A three-scale poromechanical model for swelling porous media incorporating solvation forces: Application to enhanced coalbed methane recovery

• Published in: Mechanics of materials Vol. 131; pp. 47 - 60
• Main Authors: Le, Tien Dung, Moyne, Christian, Murad, Marcio A., Panfilova, Irina
• Format: Journal Article
• Language: English
• Published: Elsevier Ltd 01.04.2019; Elsevier
• Subjects: Computer Science; Density functional theory; Engineering Sciences; Enhanced coalbed methane recovery; Homogenization; Mechanics; Modeling and Simulation; Poromechanics; Solvation force; Swelling porous media; Thermics; Homogenization; Density functional theory; Solvation force; Swelling porous media; Poromechanics; Enhanced coalbed methane recovery
• ISSN: 0167-6636; 1872-7743
• DOI: 10.1016/j.mechmat.2019.01.021

•Development of a new poromechanical model for expansive porous media with two levels of porosity.•Incorporation of solvation forces through formal homogenization coupled with density functional theory.•Numerical reconstruction of the homogenized non-linear poroelastic coefficients dependent on the solvation force.•Computation of cleat closure due to CO2 injection in coalbed methane recovery. In this work we develop an innovative three-scale poromechanical model for expansive porous media characterized by two levels of porosity associated with nano and macropores (or fissures). New versions of the effective stress principle and the constitutive law for the Lagrangian porosity are rigorously reconstructed within the framework of the formal homogenization procedure in the upscaling of the anomalous behavior of a fluid mixture in the nanopores.
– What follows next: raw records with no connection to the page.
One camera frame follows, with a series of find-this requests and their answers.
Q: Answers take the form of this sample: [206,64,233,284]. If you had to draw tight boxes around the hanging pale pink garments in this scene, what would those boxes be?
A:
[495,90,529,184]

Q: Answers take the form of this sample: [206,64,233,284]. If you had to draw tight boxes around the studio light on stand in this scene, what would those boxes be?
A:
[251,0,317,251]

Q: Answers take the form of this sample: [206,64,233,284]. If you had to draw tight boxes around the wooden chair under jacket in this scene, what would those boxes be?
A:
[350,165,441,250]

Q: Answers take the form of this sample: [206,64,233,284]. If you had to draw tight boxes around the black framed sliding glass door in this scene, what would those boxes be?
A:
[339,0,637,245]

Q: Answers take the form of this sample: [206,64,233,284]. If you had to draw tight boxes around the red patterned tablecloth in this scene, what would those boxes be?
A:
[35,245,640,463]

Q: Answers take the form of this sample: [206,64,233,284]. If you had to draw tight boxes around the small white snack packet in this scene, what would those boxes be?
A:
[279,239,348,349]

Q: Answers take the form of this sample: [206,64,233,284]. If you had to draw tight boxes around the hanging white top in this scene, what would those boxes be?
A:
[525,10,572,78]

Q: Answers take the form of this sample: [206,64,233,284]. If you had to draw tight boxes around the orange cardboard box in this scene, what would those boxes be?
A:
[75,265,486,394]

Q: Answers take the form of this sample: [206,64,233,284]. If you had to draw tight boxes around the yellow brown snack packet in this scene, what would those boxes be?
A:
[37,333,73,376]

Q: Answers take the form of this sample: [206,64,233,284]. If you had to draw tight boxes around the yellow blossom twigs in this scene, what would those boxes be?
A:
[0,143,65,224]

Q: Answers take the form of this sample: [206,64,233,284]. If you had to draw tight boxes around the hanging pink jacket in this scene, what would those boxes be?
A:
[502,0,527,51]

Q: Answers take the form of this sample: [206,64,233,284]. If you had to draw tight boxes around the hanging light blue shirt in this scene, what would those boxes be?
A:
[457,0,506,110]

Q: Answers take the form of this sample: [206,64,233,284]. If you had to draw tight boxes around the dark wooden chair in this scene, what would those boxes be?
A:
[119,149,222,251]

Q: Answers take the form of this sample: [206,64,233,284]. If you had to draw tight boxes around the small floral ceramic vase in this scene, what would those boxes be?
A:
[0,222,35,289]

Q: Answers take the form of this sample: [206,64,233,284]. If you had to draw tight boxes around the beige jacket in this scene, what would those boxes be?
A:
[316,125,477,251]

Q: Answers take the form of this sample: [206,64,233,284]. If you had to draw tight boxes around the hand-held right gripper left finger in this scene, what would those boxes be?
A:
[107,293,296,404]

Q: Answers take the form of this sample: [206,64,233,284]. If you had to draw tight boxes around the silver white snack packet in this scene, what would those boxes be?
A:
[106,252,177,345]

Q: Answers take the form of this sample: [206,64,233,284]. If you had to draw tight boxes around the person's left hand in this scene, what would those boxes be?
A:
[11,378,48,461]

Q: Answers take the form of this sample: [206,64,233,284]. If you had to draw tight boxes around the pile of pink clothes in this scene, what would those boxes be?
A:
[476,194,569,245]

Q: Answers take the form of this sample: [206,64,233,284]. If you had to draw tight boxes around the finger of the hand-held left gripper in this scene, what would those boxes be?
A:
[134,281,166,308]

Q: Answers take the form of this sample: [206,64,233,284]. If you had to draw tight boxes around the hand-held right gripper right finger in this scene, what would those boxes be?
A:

Local adsorption isotherms are computed within the framework of Thermodynamics of inhomogeneous fluids in nanopores by exploring the tools of the Density Functional Theory (DFT) for calculating fluid density profiles based on the minimization of grand canonical potential under uniformity of the chemical potential. At the microscale, a modified form of the effective stress principle is derived incorporating the disjoining pressure effects. By linearizing the poromechanics around a reference state, the microscopic governing equations are rephrased in the framework of an incremental nonlinear elastic formulation with coefficients strongly dependent on the disjoining pressure. The poromechanics of the matrix is then homogenized with the macropore/fissure network giving rise to a new three-scale model ruled by the effective stress, Lagrangian porosity and permeability. Within the framework of DFT, the profiles of structural component of the disjoining pressure and partition coefficient are numerically constructed for a binary mixture of CH4/CO2 in the nanopores of an organic matter aiming application to enhanced coalbed methane recovery. Computational simulations illustrate the behavior of the effective coefficients. Among the numerical results we highlight the appearance of two regimes of closure and mild-opening of the cleats strongly dependent on the CO2-partial pressure.